Exercise instructions: Output the records that follow, keeping every line exactly as it is.

Stored items from a collection
•••
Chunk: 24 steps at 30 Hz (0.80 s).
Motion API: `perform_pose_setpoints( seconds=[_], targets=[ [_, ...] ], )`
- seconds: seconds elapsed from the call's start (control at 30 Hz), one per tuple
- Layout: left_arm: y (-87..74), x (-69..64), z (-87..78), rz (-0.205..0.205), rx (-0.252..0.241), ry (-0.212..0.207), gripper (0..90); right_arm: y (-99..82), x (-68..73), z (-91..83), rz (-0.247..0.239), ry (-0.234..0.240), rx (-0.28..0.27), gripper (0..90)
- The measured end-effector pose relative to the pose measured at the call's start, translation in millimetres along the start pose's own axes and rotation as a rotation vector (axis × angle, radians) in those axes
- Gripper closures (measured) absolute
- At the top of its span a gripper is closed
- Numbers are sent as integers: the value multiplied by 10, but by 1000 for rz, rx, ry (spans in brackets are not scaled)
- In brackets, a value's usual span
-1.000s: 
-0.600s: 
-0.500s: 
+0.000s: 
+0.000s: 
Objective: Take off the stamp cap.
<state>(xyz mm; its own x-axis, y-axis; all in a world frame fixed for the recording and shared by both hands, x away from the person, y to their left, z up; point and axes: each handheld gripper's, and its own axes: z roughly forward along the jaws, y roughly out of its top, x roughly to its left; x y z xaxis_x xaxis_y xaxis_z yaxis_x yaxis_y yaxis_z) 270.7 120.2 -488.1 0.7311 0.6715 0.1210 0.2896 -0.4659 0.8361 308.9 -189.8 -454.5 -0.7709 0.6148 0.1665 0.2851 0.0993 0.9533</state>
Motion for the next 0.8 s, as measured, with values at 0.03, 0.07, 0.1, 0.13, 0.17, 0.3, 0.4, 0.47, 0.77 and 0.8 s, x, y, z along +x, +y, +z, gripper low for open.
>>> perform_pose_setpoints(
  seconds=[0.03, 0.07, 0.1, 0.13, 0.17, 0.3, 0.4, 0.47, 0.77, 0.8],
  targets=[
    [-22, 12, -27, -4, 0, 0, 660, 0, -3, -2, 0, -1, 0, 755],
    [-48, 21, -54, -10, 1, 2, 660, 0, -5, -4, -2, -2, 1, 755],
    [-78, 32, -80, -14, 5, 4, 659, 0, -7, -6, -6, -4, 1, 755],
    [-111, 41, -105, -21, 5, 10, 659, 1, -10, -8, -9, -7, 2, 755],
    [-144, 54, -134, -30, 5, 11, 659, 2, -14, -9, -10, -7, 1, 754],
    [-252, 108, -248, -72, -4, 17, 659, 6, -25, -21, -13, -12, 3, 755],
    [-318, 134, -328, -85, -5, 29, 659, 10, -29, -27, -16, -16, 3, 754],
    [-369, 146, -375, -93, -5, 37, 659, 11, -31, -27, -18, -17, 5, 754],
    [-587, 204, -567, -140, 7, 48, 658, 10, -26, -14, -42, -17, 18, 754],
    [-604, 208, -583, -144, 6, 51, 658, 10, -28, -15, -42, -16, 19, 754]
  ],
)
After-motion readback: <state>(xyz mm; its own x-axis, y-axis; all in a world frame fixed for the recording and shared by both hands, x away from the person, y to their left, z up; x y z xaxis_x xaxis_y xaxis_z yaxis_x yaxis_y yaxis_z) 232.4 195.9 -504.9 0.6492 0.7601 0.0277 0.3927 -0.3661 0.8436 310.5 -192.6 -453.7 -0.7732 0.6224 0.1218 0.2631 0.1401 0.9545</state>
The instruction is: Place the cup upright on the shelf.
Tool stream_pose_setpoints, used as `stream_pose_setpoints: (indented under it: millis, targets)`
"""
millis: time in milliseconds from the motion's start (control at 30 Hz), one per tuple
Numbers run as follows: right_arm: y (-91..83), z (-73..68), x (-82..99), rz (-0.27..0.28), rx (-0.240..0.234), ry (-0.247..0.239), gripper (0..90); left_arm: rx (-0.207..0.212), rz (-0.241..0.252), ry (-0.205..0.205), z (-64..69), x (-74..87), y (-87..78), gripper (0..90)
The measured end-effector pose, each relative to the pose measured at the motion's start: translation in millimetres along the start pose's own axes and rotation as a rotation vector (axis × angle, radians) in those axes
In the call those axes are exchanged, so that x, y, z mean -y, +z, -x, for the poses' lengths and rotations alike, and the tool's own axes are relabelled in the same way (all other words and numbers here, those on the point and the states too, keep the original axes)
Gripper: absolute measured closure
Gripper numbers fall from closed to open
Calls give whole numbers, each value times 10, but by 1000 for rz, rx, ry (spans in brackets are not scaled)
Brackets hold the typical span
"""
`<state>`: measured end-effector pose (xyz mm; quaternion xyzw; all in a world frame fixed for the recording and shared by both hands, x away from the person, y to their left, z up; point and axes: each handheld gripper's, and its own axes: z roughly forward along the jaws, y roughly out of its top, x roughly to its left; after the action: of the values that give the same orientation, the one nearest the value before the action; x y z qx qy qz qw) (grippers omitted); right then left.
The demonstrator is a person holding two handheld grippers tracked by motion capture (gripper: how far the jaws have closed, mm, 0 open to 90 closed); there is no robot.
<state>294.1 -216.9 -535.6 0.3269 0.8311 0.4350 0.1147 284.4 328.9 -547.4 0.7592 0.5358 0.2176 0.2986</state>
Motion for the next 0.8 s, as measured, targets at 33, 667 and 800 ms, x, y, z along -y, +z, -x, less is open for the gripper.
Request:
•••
Solution to the problem:
Chunk: 24 steps at 30 Hz (0.80 s).
Motion API: `perform_pose_setpoints( seconds=[_], targets=[ [_, ...] ], )`
- seconds: seconds elapsed from the call's start (control at 30 Hz), one per tuple
- Layout: left_arm: y (-87..74), x (-69..64), z (-87..78), rz (-0.205..0.205), rx (-0.252..0.241), ry (-0.212..0.207), gripper (0..90); right_arm: y (-99..82), x (-68..73), z (-91..83), rz (-0.247..0.239), ry (-0.234..0.240), rx (-0.28..0.27), gripper (0..90)
- The measured end-effector pose relative to the pose measured at the call's start, translation in millimetres along the start pose's own axes and rotation as a rotation vector (axis × angle, radians) in those axes
- Gripper closures (measured) absolute
- At the top of its span a gripper is closed
- Numbers are sent as integers: the value multiplied by 10, but by 1000 for rz, rx, ry (spans in brackets are not scaled)
- In brackets, a value's usual span
-1.000s: 
-0.600s: 
-0.500s: 
+0.000s: 
+0.000s: 
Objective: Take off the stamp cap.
<state>(xyz mm; its own x-axis, y-axis; all in a world frame fixed for the recording and shared by both hands, x away from the person, y to their left, z up; point and axes: each handheld gripper's, and its own axes: z roughly forward along the jaws, y roughly out of its top, x roughly to its left; x y z xaxis_x xaxis_y xaxis_z yaxis_x yaxis_y yaxis_z) 270.7 120.2 -488.1 0.7311 0.6715 0.1210 0.2896 -0.4659 0.8361 308.9 -189.8 -454.5 -0.7709 0.6148 0.1665 0.2851 0.0993 0.9533</state>
Motion for the next 0.8 s, as measured, with values at 0.03, 0.07, 0.1, 0.13, 0.17, 0.3, 0.4, 0.47, 0.77 and 0.8 s, x, y, z along +x, +y, +z, gripper low for open.
>>> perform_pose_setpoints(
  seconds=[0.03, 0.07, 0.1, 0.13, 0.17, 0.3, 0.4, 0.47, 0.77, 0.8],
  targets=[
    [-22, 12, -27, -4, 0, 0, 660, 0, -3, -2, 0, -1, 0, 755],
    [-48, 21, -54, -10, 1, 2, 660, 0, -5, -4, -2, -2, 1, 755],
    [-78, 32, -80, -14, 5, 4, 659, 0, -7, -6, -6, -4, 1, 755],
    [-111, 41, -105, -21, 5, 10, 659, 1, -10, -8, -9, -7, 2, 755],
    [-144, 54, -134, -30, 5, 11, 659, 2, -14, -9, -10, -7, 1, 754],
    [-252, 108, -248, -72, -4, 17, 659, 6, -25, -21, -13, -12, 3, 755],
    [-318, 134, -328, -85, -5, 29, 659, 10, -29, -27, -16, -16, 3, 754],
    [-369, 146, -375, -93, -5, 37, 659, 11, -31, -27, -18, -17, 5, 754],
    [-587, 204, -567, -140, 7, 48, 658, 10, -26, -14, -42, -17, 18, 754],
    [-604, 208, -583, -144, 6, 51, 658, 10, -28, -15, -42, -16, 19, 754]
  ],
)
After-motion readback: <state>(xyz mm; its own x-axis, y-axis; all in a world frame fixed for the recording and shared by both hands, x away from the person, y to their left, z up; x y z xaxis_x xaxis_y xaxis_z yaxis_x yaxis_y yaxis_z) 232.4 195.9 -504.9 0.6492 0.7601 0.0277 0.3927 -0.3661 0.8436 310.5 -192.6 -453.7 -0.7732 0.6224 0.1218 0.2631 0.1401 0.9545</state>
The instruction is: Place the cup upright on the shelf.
Tool stream_pose_setpoints, used as `stream_pose_setpoints: (indented under it: millis, targets)`
"""
millis: time in milliseconds from the motion's start (control at 30 Hz), one per tuple
Numbers run as follows: right_arm: y (-91..83), z (-73..68), x (-82..99), rz (-0.27..0.28), rx (-0.240..0.234), ry (-0.247..0.239), gripper (0..90); left_arm: rx (-0.207..0.212), rz (-0.241..0.252), ry (-0.205..0.205), z (-64..69), x (-74..87), y (-87..78), gripper (0..90)
The measured end-effector pose, each relative to the pose measured at the motion's start: translation in millimetres along the start pose's own axes and rotation as a rotation vector (axis × angle, radians) in those axes
In the call those axes are exchanged, so that x, y, z mean -y, +z, -x, for the poses' lengths and rotations alike, and the tool's own axes are relabelled in the same way (all other words and numbers here, those on the point and the states too, keep the original axes)
Gripper: absolute measured closure
Gripper numbers fall from closed to open
Calls give whole numbers, each value times 10, but by 1000 for rz, rx, ry (spans in brackets are not scaled)
Brackets hold the typical span
"""
`<state>`: measured end-effector pose (xyz mm; quaternion xyzw; all in a world frame fixed for the recording and shared by both hands, x away from the person, y to their left, z up; point and axes: each handheld gripper's, and its own axes: z roughly forward along the jaws, y roughly out of its top, x roughly to its left; after the action: of the values that give the same orientation, the one nearest the value before the action; x y z qx qy qz qw) (grippers omitted); right then left.
The demonstrator is a person holding two handheld grippers tracked by motion capture (gripper: how far the jaws have closed, mm, 0 open to 90 closed); there is no robot.
<state>294.1 -216.9 -535.6 0.3269 0.8311 0.4350 0.1147 284.4 328.9 -547.4 0.7592 0.5358 0.2176 0.2986</state>
Motion for the next 0.8 s, as measured, targets at 33, 667 and 800 ms, x, y, z along -y, +z, -x, less is open for the gripper.
Request:

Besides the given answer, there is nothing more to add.